Go through the data and report each line that holds the string "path".

EXTRACTED RECORDS:
####################

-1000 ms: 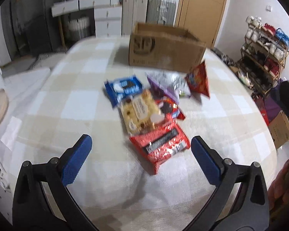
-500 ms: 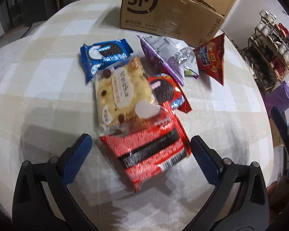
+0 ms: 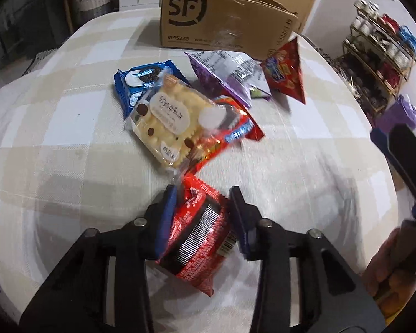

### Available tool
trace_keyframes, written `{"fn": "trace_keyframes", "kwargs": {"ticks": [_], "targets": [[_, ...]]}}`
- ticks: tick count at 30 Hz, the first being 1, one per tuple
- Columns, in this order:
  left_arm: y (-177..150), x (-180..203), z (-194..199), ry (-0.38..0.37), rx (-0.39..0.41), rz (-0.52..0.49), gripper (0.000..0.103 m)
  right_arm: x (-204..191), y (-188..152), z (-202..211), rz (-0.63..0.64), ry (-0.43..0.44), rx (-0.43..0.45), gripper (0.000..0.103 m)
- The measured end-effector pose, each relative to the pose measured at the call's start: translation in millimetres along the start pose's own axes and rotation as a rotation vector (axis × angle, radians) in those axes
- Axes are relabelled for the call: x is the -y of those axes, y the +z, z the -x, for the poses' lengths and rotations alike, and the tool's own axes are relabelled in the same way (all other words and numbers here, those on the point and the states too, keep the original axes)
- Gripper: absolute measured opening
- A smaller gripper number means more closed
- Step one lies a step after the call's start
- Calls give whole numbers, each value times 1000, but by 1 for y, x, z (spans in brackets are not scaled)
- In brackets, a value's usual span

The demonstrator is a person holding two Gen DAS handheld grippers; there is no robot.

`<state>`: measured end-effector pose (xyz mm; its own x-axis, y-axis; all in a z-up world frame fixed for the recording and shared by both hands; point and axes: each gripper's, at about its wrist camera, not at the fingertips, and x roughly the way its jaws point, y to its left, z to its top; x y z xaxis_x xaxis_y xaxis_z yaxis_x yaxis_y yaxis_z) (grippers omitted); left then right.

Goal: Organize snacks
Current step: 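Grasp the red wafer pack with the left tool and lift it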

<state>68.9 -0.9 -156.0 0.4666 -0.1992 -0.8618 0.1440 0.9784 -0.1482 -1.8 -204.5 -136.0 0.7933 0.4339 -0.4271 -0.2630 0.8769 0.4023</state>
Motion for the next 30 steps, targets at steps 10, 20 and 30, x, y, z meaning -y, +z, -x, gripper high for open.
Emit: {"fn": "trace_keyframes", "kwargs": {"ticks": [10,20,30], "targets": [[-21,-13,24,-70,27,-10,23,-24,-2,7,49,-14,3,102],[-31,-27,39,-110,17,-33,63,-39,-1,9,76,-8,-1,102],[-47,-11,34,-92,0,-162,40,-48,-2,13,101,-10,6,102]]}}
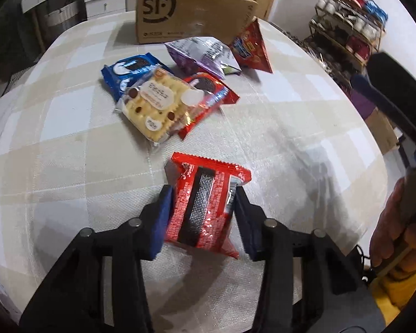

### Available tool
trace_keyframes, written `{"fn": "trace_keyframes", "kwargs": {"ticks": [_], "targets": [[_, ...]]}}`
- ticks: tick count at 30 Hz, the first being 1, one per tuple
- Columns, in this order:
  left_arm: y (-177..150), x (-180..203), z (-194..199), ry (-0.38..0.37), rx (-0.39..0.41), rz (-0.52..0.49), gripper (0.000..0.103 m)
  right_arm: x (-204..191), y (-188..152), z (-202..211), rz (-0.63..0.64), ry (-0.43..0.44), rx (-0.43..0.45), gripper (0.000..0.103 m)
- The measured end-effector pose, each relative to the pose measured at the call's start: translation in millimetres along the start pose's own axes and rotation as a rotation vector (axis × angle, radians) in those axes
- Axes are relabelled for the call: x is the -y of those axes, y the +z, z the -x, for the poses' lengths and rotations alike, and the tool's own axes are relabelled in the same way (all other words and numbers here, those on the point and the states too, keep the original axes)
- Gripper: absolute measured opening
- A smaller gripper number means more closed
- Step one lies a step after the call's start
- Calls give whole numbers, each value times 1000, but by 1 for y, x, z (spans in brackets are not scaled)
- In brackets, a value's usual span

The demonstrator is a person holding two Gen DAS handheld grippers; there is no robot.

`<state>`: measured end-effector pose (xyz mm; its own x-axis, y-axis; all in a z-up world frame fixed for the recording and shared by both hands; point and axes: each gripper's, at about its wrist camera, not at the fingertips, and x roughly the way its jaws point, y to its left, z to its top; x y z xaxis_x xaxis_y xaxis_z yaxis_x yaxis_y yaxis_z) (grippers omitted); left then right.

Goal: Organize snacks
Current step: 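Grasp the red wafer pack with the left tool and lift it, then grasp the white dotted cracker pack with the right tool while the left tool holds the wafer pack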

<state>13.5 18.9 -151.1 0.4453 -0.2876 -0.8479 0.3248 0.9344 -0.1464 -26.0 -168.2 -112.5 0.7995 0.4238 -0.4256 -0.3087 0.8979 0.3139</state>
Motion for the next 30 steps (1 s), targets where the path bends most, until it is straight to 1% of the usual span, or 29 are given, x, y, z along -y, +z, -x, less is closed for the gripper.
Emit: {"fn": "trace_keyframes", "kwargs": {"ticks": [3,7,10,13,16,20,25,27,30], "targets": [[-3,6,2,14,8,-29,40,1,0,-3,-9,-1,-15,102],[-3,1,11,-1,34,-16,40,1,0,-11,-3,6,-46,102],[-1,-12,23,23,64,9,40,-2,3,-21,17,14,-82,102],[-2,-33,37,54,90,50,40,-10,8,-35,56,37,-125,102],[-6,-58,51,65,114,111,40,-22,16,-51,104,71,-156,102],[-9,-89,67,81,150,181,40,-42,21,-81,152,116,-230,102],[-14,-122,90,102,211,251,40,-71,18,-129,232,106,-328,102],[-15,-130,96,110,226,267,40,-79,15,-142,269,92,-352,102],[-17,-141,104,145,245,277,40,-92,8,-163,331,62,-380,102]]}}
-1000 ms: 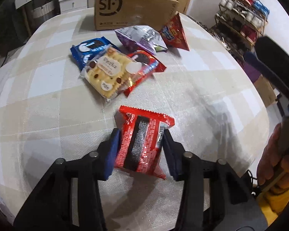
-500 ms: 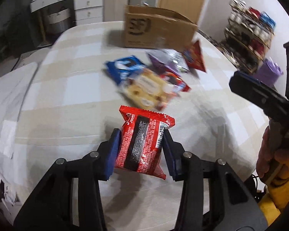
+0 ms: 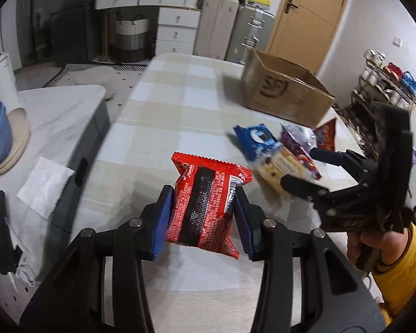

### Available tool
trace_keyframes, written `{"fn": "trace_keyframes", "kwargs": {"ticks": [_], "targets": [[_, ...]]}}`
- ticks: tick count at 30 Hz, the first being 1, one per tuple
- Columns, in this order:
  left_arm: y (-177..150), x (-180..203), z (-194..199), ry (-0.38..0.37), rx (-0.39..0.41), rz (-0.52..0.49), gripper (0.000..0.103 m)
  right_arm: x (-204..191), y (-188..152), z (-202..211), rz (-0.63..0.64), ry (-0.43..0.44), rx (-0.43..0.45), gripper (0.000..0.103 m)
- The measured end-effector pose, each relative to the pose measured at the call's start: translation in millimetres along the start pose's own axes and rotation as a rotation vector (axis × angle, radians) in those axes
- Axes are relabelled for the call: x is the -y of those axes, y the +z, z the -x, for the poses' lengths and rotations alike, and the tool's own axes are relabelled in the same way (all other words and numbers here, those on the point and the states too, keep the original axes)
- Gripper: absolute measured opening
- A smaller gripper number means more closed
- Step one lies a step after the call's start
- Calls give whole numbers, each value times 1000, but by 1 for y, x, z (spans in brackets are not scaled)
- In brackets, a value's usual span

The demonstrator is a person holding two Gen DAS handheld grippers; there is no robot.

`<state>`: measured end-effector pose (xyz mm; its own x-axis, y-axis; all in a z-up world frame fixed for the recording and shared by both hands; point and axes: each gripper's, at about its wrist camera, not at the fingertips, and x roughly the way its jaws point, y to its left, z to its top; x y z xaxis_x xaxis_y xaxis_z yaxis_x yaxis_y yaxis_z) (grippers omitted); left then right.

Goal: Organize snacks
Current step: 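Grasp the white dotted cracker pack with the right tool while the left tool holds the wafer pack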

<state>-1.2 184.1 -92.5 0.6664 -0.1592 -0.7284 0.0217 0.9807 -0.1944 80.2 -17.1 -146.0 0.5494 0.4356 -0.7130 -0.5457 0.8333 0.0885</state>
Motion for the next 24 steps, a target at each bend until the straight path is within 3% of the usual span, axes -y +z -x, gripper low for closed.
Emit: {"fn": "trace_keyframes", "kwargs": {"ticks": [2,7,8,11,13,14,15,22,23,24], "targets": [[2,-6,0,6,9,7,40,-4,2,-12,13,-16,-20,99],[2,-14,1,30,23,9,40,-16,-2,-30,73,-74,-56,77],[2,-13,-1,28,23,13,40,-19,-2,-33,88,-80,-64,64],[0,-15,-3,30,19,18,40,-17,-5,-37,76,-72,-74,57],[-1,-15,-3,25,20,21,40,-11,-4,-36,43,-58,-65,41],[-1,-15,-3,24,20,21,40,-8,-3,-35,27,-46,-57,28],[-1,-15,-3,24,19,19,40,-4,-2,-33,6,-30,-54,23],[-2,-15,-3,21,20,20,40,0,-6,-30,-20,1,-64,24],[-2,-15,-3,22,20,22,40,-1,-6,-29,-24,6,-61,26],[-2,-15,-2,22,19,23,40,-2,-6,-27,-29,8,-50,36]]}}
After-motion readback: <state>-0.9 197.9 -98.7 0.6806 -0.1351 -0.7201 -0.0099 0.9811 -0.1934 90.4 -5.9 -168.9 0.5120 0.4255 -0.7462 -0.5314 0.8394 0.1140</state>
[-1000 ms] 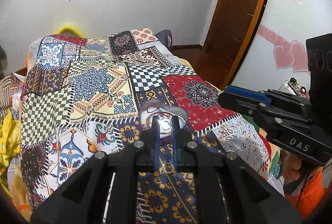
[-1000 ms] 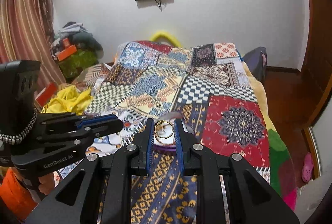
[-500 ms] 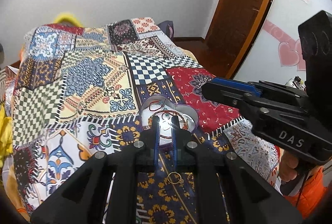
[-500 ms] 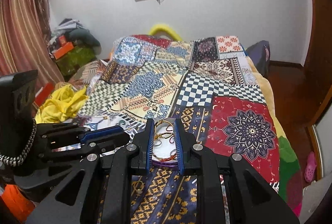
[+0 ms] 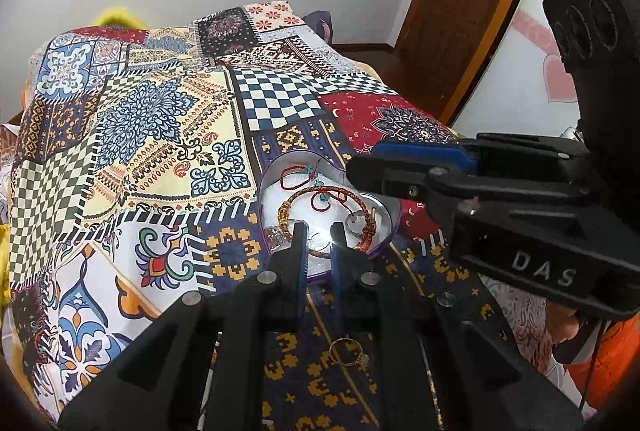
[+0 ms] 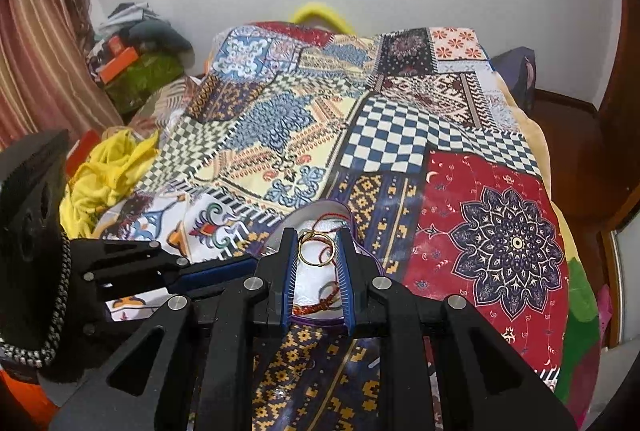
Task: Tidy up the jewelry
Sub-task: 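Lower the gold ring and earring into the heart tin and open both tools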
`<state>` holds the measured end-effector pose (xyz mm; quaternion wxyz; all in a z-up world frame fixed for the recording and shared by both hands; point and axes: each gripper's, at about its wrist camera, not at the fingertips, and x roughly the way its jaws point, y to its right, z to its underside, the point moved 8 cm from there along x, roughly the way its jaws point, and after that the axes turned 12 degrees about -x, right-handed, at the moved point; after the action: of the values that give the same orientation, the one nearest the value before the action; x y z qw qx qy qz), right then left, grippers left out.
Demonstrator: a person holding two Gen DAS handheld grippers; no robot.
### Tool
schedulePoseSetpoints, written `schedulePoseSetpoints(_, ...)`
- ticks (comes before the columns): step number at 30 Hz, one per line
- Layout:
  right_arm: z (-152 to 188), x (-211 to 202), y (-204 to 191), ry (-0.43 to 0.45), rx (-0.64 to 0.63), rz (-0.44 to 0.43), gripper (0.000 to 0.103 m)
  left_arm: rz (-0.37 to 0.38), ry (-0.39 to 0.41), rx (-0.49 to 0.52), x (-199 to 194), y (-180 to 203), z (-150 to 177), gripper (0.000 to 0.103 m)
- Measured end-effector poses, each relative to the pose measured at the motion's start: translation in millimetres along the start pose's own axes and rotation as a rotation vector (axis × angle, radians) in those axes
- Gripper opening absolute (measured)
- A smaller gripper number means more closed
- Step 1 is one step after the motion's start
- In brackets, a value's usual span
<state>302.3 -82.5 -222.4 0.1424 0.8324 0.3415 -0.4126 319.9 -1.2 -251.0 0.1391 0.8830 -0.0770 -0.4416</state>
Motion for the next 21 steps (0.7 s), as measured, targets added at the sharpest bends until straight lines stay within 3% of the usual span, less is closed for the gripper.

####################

RESPONSE TO THE TASK:
Motion for the next 30 steps (1 s), targets where the path bends most, until it is straight to 1% of the usual span, or 29 are given, x, y, z along -y, +z, -x, less is closed for the gripper.
Motion for the next 24 steps, a target at each bend until the straight path is within 3% of the usual span, axes -y +z -x, gripper low for closed.

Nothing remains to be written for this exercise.